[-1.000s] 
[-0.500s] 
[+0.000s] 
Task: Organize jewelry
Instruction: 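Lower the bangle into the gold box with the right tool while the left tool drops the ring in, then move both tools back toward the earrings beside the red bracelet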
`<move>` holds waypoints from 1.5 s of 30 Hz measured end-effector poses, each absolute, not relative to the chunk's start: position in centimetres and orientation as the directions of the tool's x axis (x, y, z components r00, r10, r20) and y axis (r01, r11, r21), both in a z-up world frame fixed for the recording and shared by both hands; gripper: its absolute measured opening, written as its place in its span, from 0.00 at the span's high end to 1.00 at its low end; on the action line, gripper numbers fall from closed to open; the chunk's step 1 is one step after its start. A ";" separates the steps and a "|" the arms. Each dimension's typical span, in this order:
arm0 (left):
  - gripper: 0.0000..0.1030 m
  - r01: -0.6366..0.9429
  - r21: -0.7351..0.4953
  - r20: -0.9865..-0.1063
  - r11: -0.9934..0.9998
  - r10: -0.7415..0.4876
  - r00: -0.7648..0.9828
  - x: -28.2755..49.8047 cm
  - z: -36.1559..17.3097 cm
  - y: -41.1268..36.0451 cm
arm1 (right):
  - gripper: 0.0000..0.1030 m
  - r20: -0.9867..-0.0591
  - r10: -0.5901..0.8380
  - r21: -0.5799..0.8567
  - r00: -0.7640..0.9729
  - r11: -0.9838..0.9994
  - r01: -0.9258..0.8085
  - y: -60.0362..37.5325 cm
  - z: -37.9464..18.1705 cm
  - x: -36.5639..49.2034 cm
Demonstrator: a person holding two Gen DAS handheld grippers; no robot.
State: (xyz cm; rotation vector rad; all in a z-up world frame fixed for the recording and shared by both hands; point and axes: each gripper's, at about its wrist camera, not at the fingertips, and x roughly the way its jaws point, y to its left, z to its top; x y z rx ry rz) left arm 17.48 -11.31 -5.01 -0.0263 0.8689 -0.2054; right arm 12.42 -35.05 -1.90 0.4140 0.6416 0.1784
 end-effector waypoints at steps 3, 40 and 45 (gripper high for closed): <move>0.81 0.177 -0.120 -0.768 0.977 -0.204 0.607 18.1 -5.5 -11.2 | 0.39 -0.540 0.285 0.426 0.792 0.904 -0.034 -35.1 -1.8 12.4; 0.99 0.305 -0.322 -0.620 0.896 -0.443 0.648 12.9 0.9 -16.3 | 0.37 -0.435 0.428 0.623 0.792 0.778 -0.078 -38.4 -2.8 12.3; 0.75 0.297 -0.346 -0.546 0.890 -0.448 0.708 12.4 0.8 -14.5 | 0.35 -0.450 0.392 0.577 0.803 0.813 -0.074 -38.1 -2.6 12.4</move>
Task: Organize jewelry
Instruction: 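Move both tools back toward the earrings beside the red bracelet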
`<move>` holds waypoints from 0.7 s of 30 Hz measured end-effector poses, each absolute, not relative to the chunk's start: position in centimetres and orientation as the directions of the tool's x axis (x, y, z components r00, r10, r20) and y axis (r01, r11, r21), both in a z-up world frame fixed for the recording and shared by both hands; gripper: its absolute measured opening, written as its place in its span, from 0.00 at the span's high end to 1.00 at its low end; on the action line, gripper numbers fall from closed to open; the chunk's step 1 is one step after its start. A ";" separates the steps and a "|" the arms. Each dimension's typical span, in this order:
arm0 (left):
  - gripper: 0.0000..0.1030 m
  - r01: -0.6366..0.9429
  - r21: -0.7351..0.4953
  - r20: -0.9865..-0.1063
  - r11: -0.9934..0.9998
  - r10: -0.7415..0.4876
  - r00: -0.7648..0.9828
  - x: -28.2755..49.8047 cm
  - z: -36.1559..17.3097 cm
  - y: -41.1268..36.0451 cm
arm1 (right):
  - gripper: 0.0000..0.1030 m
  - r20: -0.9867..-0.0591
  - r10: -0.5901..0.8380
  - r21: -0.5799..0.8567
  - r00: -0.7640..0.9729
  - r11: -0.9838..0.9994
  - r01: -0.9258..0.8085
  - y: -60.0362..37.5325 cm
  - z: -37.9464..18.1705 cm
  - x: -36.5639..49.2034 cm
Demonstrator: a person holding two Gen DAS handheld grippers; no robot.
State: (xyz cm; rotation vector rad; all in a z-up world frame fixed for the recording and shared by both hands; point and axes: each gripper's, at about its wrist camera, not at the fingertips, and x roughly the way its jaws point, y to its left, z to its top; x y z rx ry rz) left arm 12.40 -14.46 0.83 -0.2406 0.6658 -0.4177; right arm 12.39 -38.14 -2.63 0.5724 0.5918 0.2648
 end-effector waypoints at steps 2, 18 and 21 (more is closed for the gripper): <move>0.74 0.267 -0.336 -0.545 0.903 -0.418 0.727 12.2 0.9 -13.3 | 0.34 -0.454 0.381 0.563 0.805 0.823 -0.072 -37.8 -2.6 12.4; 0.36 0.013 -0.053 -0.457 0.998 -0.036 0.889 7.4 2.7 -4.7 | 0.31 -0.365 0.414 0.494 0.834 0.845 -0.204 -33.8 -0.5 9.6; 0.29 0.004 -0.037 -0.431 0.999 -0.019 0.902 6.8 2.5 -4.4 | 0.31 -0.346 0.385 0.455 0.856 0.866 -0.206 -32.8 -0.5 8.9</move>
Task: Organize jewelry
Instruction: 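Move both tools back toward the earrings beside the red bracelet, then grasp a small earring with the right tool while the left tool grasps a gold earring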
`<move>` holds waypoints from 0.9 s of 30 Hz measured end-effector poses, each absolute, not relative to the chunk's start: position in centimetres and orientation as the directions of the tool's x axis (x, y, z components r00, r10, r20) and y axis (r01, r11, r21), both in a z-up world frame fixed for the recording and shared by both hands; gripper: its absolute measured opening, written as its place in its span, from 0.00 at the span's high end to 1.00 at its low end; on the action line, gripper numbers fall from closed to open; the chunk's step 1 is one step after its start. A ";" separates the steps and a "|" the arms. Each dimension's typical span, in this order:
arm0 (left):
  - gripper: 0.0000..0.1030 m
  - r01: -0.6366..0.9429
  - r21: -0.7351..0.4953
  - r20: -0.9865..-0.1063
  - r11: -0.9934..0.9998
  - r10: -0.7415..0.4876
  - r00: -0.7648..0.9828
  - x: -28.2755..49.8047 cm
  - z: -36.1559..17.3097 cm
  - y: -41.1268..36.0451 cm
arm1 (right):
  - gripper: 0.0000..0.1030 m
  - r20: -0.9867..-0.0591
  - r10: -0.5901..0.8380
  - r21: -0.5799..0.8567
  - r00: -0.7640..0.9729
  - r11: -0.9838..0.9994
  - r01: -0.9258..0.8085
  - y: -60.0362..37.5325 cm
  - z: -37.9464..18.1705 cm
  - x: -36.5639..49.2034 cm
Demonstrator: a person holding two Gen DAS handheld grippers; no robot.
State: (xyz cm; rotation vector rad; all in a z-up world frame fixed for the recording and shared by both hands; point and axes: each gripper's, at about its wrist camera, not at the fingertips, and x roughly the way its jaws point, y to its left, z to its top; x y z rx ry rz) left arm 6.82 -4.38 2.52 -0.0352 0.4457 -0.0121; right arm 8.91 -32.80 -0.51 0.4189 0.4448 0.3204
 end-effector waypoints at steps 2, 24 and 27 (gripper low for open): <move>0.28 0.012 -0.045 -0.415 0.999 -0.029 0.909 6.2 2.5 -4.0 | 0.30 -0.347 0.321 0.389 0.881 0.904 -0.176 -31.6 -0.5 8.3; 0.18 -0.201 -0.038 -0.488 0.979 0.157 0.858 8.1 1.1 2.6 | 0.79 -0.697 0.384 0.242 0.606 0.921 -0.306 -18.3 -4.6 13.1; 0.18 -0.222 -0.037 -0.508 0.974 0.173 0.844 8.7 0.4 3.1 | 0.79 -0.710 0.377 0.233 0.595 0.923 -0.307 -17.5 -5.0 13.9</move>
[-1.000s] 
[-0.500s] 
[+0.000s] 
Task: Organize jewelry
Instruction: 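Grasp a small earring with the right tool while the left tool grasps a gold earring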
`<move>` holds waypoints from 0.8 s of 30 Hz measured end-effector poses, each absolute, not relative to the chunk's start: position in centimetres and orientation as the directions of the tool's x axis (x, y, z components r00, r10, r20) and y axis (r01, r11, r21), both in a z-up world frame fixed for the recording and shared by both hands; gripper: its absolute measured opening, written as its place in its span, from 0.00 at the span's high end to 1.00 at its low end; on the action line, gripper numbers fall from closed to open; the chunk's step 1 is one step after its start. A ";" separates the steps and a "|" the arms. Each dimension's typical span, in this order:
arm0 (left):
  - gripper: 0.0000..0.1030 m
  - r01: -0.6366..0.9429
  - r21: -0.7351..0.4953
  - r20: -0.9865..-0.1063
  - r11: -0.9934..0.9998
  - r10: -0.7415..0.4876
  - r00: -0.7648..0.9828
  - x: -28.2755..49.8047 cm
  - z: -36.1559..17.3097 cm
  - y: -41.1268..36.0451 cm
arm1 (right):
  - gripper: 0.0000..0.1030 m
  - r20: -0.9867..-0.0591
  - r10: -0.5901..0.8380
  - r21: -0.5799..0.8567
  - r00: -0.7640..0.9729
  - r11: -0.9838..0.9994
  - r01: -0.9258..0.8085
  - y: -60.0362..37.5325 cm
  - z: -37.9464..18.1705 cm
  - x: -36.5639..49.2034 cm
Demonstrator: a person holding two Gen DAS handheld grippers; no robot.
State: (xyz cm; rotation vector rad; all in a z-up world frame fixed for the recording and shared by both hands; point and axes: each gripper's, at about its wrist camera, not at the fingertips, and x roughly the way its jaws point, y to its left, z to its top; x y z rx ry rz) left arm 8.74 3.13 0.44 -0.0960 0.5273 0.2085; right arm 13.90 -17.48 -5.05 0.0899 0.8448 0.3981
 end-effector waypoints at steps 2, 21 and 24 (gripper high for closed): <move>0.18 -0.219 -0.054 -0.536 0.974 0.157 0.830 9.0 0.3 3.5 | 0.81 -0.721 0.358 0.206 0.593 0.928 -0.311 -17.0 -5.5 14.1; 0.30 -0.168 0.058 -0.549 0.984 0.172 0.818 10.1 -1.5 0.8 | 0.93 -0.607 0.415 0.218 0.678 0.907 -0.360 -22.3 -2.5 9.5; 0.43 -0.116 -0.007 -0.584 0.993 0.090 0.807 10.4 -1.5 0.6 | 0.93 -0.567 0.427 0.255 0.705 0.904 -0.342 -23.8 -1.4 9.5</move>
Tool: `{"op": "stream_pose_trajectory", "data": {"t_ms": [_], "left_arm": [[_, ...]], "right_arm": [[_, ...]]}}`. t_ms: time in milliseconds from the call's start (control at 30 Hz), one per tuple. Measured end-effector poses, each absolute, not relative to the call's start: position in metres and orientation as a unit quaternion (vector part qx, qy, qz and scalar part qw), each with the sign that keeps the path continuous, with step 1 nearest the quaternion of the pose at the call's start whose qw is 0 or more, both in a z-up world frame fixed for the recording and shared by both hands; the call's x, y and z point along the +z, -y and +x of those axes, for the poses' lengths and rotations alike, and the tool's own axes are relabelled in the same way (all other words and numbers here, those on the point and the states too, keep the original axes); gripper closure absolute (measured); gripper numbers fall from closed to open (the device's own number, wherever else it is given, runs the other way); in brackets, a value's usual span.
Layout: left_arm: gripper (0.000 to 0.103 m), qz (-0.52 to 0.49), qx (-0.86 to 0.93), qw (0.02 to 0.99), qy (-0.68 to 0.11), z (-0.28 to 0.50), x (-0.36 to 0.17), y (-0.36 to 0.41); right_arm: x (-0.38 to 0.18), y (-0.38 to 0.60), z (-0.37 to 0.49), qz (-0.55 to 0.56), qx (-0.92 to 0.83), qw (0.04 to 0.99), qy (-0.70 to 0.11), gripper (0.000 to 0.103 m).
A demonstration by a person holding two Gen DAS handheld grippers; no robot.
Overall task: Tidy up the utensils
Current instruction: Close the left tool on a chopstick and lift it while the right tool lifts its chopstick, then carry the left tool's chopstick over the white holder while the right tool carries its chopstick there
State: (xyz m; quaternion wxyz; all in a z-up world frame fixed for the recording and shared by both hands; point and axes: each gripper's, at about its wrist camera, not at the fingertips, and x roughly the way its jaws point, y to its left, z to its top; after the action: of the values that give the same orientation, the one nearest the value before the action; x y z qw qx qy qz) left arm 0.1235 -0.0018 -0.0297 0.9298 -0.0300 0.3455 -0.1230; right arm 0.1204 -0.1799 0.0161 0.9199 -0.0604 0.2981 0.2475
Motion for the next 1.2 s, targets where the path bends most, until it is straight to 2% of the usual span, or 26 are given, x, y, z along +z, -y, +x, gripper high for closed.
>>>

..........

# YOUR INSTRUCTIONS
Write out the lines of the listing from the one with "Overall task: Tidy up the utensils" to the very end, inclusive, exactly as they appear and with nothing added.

# EXERCISE RESPONSE
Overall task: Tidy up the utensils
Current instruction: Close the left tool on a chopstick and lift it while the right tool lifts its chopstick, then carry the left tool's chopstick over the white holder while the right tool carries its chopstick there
State: (xyz m; quaternion wxyz; all in a z-up world frame fixed for the recording and shared by both hands; point and axes: each gripper's, at about its wrist camera, not at the fingertips, and x roughly the way its jaws point, y to its left, z to its top; after the action: of the values that give the same orientation, the one nearest the value before the action; x y z qw qx qy qz) left arm 0.1235 -0.0018 -0.0297 0.9298 -0.0300 0.3455 -0.1230; right arm 0.1204 -0.1799 0.0161 0.9199 -0.0604 0.2981 0.2475
Motion for the next 1.2 s, targets where the path bends most, until it is straight to 2% of the usual span, or 26 are given, x, y, z along +z, -y, +x, gripper high for closed.
>>>

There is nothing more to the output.